Lola menatap seorang lelaki yang sibuk dengan laptopnya. Lelaki itu masih terlihat fokus dari lima belas menit yang lalu. Bukankah ini adalah istirahat siangnya, namun dia masih saja fokus menekan tombol keyboard laptopnya. Suasana kafe yang sepi dibuat tambah sepi ketika lagu Desember sudah sampai pada bait kedua.
Lola masih tidak berhenti menatap dia. Ponsel Lola bahkan sudah dingin terletak disamping sikunya. Tatapannya kini jatuh di bulu mata lentik lelaki itu. Sehingga tiba-tiba Lola menguap panjang.
Sontak Hary langsung menghentikan ketikkannya.

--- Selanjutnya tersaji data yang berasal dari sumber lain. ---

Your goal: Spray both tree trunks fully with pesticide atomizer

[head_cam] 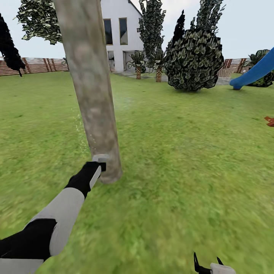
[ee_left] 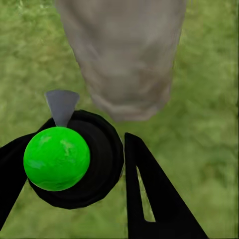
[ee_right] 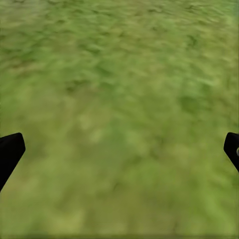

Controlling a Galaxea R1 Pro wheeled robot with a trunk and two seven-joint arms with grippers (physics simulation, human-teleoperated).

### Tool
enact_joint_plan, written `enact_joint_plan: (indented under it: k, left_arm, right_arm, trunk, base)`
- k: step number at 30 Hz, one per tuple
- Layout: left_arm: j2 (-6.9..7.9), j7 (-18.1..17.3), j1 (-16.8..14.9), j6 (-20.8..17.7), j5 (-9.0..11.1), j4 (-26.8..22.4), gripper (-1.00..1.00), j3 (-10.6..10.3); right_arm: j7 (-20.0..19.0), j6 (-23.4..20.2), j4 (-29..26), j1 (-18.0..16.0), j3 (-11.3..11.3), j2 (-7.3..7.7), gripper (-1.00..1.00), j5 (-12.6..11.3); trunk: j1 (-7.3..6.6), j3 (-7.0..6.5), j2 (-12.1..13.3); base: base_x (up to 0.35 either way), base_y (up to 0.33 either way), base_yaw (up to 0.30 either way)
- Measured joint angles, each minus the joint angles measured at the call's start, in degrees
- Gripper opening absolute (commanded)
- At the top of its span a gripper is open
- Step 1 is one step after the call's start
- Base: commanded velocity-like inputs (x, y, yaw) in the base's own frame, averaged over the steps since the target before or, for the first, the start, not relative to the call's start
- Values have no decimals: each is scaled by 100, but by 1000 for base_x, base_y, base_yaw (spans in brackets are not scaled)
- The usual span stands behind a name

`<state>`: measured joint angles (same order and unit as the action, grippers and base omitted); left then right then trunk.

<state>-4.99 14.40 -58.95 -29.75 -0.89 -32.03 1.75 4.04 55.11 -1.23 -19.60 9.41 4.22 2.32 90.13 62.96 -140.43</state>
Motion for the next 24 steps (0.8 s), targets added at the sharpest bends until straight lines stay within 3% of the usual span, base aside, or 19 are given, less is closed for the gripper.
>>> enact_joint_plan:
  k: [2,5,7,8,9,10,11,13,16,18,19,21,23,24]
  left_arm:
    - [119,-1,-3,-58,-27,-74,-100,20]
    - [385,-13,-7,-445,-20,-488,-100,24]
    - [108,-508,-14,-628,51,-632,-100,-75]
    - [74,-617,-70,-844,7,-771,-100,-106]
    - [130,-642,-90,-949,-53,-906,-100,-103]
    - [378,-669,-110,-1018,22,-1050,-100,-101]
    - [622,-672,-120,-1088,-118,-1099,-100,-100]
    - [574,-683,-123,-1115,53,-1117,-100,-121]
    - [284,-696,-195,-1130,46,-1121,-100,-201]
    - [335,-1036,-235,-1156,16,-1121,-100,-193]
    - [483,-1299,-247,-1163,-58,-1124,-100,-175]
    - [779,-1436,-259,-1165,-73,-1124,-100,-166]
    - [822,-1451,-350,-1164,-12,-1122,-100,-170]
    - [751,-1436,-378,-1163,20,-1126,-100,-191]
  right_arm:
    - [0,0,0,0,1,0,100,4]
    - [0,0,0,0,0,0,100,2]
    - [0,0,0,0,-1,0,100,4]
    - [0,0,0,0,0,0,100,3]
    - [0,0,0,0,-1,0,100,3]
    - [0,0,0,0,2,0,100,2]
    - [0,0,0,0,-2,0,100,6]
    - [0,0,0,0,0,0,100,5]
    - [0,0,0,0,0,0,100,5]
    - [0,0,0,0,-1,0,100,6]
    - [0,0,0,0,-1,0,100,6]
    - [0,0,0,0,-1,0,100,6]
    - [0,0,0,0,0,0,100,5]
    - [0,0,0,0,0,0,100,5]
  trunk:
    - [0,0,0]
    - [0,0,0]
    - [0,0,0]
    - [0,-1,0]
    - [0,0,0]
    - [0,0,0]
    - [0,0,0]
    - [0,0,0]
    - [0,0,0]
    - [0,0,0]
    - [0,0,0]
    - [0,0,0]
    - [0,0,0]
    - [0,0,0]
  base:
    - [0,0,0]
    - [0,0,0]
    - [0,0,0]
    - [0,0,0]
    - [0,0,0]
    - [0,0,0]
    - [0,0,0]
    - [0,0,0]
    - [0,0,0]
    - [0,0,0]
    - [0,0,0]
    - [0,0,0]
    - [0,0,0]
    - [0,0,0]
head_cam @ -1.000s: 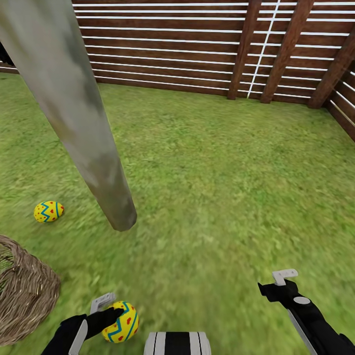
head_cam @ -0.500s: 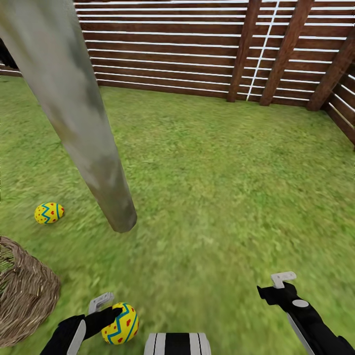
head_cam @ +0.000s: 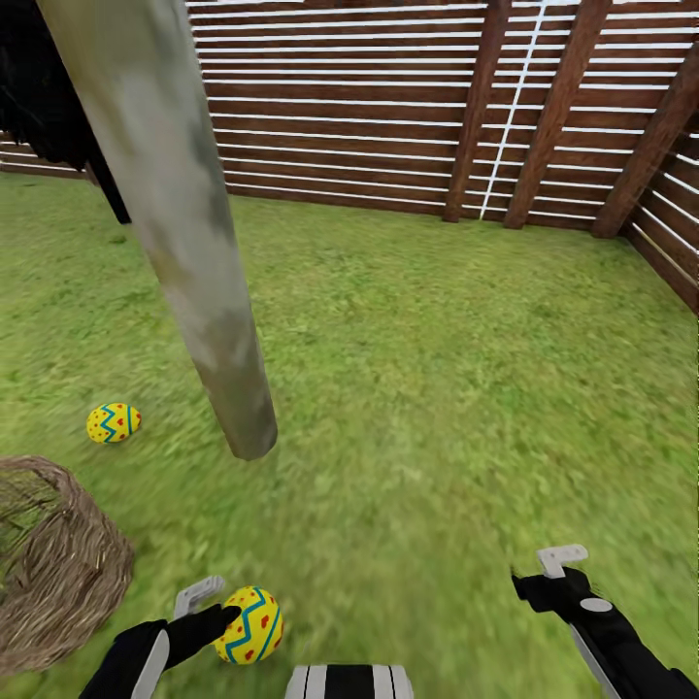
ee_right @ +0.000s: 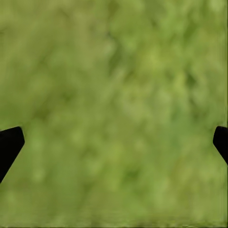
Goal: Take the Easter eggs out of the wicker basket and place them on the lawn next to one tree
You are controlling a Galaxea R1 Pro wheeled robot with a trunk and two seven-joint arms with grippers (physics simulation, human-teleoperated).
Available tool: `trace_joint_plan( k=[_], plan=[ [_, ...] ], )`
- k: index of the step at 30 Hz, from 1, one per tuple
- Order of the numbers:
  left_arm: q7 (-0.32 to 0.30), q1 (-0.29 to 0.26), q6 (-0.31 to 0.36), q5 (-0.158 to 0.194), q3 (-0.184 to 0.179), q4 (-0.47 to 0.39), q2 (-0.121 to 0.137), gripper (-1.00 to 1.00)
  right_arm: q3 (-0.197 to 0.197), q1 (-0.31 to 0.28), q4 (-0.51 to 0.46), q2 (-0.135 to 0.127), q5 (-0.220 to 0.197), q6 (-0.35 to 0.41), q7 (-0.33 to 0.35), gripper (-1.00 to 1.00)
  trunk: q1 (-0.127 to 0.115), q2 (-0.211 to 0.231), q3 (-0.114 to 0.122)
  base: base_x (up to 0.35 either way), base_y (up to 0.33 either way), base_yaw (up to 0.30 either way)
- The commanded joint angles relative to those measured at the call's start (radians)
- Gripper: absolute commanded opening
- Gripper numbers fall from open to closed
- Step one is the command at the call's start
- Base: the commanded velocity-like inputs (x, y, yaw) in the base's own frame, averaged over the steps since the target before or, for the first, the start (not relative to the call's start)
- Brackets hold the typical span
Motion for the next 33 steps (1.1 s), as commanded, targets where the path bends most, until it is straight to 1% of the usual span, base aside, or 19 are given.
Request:
trace_joint_plan(
  k=[1,6,9,22,30,33],
  plan=[
    [-0.002,0.000,0.007,0.007,0.003,-0.001,0.000,1.00,0.002,0.000,0.002,-0.001,-0.003,0.006,0.000,1.00,-0.001,0.000,0.003,-0.317,0.137,0.000],
    [-0.003,0.000,0.007,0.007,0.002,-0.002,-0.001,1.00,0.000,0.000,0.009,-0.003,-0.005,0.006,0.000,1.00,-0.003,0.001,0.023,-0.320,0.139,0.000],
    [-0.004,-0.001,0.007,0.007,0.001,-0.005,-0.001,1.00,-0.001,0.000,0.010,-0.004,-0.006,0.007,0.000,1.00,-0.005,0.002,0.036,-0.321,0.137,-0.126],
    [-0.004,0.000,0.007,0.007,0.000,-0.004,-0.002,1.00,0.000,0.000,0.011,-0.006,-0.011,0.013,0.002,1.00,-0.011,0.005,0.097,-0.321,0.137,-0.265],
    [-0.004,-0.001,0.007,0.007,0.001,-0.003,-0.001,1.00,0.001,0.000,0.015,-0.004,-0.006,0.011,0.000,1.00,-0.014,0.007,0.135,-0.279,0.190,-0.274],
    [-0.004,-0.001,0.007,0.007,0.001,-0.004,-0.001,1.00,0.001,0.000,0.020,-0.004,-0.006,0.009,0.000,1.00,-0.016,0.007,0.147,-0.270,0.202,-0.117]
  ],
)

Dia tertawa kecil.
Lola merasa sangat malu. Pipinya memerah mengingat dia tidak menutup mulutnya ketika menguap tadi.
"Maaf ya. Karna aku maksa buat anterin kamu pulang, jadinya kamu nunggu lama."
Lola menggeleng. Senyum yang terukir di wajahnya membentuk lipatan indah di sudut mata. Garis layaknya kumis kucing berkerut indah di pipinya. Senyum Lola selalu menarik karena itu.
Hary menutup laptopnya. Kemudian dia menyeruput habis ice Malaka yang tinggal seperempat gelas.
Lola mengikuti Hary yang berjalan menuju parkir motor. Hary memberikan helm untuk Lola. Mulanya Lola biasa saja menerimanya. Namun, ketika dia akan duduk di motor Hary, dia teringat mengapa Hary memiliki dua helm.
"Lola!"
"Eh iya kak, kenapa?"
"Kamu mikirin apa? Aku udah manggil empat kali padahal."
"Eh itu kak. Aku mikir kenapa kakak yang bayar minuman kita tadi. Seharusnya aku yang bayar kak soalnya kan aku dan Azila yang minjam uang kakak."
"Kalau gitu kamu mau bayar dengan cara lain?"
Lola terdiam sesaat. Detak jantungnya tidak karuan. "Apa kak Hary itu orangnya mesum ya?" pikirnya.